We were pleased to present bestselling author and humorist Michael Perry as part of our Spring 2010 Champions of Conservation Program. The program was held at UWGB on May 20 and co-hosted by the Environmental Management and Business Institute and the Center for Food in Community and Culture . Best known for his memoirs Population 485, Truck: A Love Story, and Coop, his essays have appeared in Esquire, the New York Times Magazine, Backpacker, Outside and Orion. He tours regularly with his band the Long Beds and recently released his second album. Perry lives in rural Wisconsin with his wife and daughters and sometimes a few pigs.
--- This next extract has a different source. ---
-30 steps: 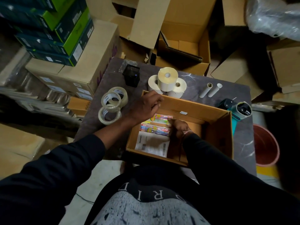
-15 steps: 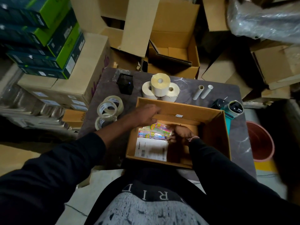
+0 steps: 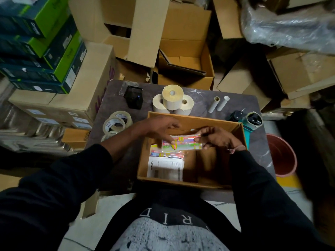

Known for the heartfelt and humorous manner in which he brings his books and writing to life in “live” settings, Perry's presentation reflected how landscape and sense of place have shaped his work. As that landscape included cheese, manure spreaders, and pitchforks, he squeezed in a few cow jokes.
Former Lt. Governor Barbara Lawton presented a lyrical and riveting point of view, building a bridge between “Water and the Arts: Inextricable, the Fulcrum for our Future” onWednesday, May 18, at UW-Green Bay as part of the 2011 Champions of Conservation Awards Program. She addressed the group through their historical, scientific, cultural, artistic and spiritual connections, citing the “essential need” for this relationship, “as fundamentally necessary in our world today.” Barbara recently completed two terms as Wisconsin’s lieutenant governor, earning Madison’s Capital Times designation as “Wisconsin’s Green Leader.” Her Green Economy Agenda empowered smart individual and institutional action related to energy independence and climate change as a strategy to strengthen the state’s competitive position in a global economy. Barbara currently chairs the Wisconsin Arts Board, bringing the intersection of the arts, water and the environment into the center of public policy considerations.